Tencent-backed China Literature, mainland's largest online publishing and e-book company, has proven to be a money-spinner of sorts at the bourses after it raised about HK$520 billion ($66.7 billion) from its planned initial public offering in Hong Kong on Wednesday.

The company seems to have gained from the burgeoning appetite for new economy companies in Hong Kong as it raised the second largest amount through an IPO in the city's history. It had planned to raise $1.1 billion from the IPO. China Literature saw its retail tranche oversubscribed 620 times after it closed for subscription on Tuesday. With this it has become the most popular IPO in Hong Kong after China Railway Construction Corporation, which raised HK$535.4 billion in 2008.

China Literature, in which Tencent holds a 65.38 percent stake, is expected to price its IPO at HK$55 per share, at the top end of the HK$48 to HK$55 indicative range, according to local media, citing sources familiar with the matter.

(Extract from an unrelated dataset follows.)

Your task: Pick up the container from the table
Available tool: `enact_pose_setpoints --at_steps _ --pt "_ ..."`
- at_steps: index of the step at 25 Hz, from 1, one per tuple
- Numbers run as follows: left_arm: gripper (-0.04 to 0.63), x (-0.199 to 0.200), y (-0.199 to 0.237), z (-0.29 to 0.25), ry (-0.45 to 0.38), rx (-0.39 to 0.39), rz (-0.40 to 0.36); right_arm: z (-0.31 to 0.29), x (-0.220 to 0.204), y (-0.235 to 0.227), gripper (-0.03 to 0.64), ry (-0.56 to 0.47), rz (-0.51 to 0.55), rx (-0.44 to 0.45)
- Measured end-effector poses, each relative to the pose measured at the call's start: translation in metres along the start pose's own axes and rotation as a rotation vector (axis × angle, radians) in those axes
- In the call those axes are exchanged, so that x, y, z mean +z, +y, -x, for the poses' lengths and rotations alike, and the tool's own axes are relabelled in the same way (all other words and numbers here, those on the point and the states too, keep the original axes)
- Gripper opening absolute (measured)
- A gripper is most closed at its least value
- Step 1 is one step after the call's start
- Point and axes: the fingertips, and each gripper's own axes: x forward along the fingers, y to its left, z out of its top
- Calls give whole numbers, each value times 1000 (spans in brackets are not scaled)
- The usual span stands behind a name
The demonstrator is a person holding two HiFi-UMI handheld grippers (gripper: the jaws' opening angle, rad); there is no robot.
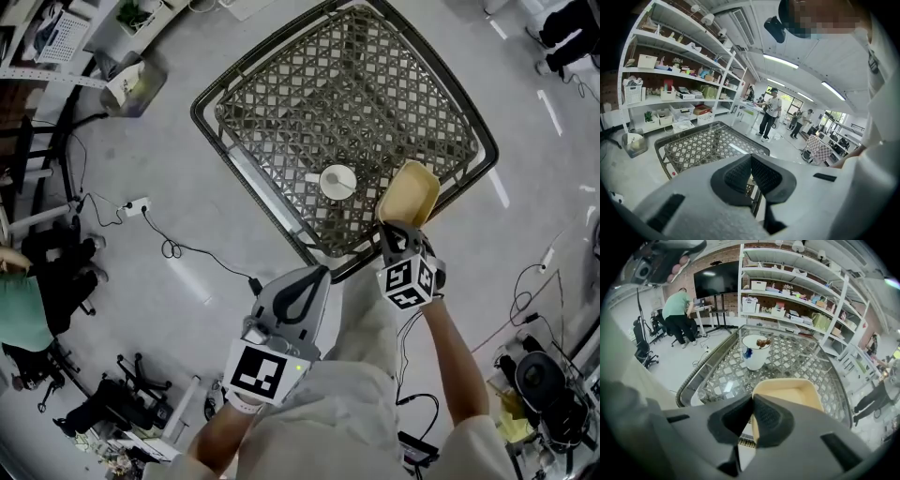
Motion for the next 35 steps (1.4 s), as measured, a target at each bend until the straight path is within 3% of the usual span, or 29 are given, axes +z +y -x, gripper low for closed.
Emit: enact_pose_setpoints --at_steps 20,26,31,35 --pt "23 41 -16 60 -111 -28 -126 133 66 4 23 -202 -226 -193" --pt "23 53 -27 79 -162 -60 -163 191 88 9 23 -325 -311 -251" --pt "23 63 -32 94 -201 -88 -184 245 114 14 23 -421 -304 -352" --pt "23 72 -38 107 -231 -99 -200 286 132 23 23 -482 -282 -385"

Investors are confident that China Literature's stock price would see a stronger growth on its first day of trading than the mainland's first digital insurer ZhongAn Online Property & Casualty Insurance, which went public on the Hong Kong bourse in September. Shares of ZhongAn jumped by 9.2 percent on its first trading day in Hong Kong.

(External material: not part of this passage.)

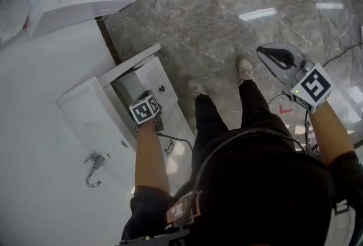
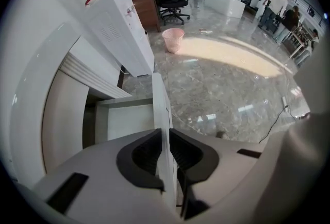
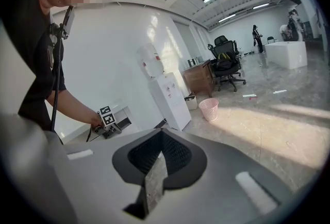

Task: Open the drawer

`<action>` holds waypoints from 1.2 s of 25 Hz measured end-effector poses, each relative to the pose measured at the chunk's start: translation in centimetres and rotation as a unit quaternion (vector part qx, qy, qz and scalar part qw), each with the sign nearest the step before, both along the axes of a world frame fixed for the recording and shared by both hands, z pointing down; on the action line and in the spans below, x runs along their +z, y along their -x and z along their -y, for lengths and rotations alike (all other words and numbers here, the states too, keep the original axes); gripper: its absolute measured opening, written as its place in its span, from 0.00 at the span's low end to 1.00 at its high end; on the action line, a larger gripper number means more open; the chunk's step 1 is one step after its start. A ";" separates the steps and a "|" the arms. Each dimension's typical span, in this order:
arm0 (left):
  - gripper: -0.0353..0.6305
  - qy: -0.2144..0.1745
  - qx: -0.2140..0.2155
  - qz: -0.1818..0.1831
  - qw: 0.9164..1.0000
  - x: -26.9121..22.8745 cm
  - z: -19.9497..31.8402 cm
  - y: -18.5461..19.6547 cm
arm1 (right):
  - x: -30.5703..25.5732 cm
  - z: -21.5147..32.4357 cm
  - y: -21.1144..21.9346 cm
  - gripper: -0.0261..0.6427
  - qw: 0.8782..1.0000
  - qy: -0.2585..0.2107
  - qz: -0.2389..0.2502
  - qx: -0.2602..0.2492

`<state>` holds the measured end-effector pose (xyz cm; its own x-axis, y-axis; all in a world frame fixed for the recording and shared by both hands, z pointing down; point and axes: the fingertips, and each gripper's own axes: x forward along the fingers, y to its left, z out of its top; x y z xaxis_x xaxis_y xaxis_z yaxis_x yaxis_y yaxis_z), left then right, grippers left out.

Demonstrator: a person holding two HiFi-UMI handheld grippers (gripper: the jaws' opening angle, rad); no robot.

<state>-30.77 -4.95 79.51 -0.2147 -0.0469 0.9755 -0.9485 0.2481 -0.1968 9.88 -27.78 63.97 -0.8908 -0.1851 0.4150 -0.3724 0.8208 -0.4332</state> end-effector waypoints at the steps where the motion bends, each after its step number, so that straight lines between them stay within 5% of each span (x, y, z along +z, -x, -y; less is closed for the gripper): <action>1: 0.12 -0.001 0.004 -0.007 1.000 0.0 0.2 -0.4 | -0.1 0.0 0.0 0.03 1.000 0.000 0.000 0.000; 11: 0.12 -0.013 0.012 -0.051 0.999 0.1 1.0 -3.2 | -2.5 0.3 -0.1 0.03 1.000 -0.014 0.007 0.000; 14: 0.09 -0.021 0.030 -0.169 0.985 1.8 1.4 -9.3 | -3.5 0.2 -0.3 0.03 1.000 -0.019 0.002 -0.003; 17: 0.09 -0.055 0.105 -0.158 0.980 1.6 4.3 -13.6 | -4.8 0.7 -0.5 0.03 1.000 -0.031 -0.002 -0.006; 20: 0.09 -0.110 0.103 -0.178 0.972 -1.0 6.9 -16.1 | -6.8 1.2 -1.1 0.03 0.999 -0.046 -0.007 -0.006; 25: 0.09 -0.227 0.101 -0.194 0.949 -9.9 10.5 -17.1 | -11.8 0.9 -0.8 0.03 0.998 -0.062 -0.004 -0.010; 30: 0.09 -0.364 0.106 -0.188 0.906 -21.3 14.2 -15.3 | -18.1 1.5 1.0 0.03 0.994 -0.110 0.007 -0.018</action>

Established by the three Mas-Alibaba chairman Jack Ma Yun, Tencent Holdings chairman Pony Ma Huateng and Ping An Insurance chairman Ma Mingzhe, ZhongAn took up about HK$200 billion of capital in the IPO, and was nearly 400 times subscribed ahead of its Sept 28 debut, making it the most popular IPO this year at that time.

"Zhongan can benefit from the 'three Mas effect', that is why I bought its shares. And seeing the strong momentum of Zhongan's share prices, which surged 31 percent from its first listing day, I am confident that China Literature, which is backed by Tencent, will have a similar growth and will stay positive in the long-term," said Cathy Ng, a 28-year-old investor who subscribed to both Zhongan and China Literature.

Linus Yip Sheung-chi, chief strategist at First Shanghai Securities Ltd, noted that Hong Kong investors have high expectations for new economy companies, and the brand effect of China Literature, as a subsidiary of Tencent, has stimulated investors' enthusiasm to subscribe for its IPO.

"Both ZhongAn and China Literature have very strong platforms behind them, like Alibaba and Tencent, which are very popular among investors," he said.

"Their success will strengthen the confidence of other new economy companies from the Chinese mainland who are planning to list in the Hong Kong market," he added, expecting China Literature to record a double digit growth on debut.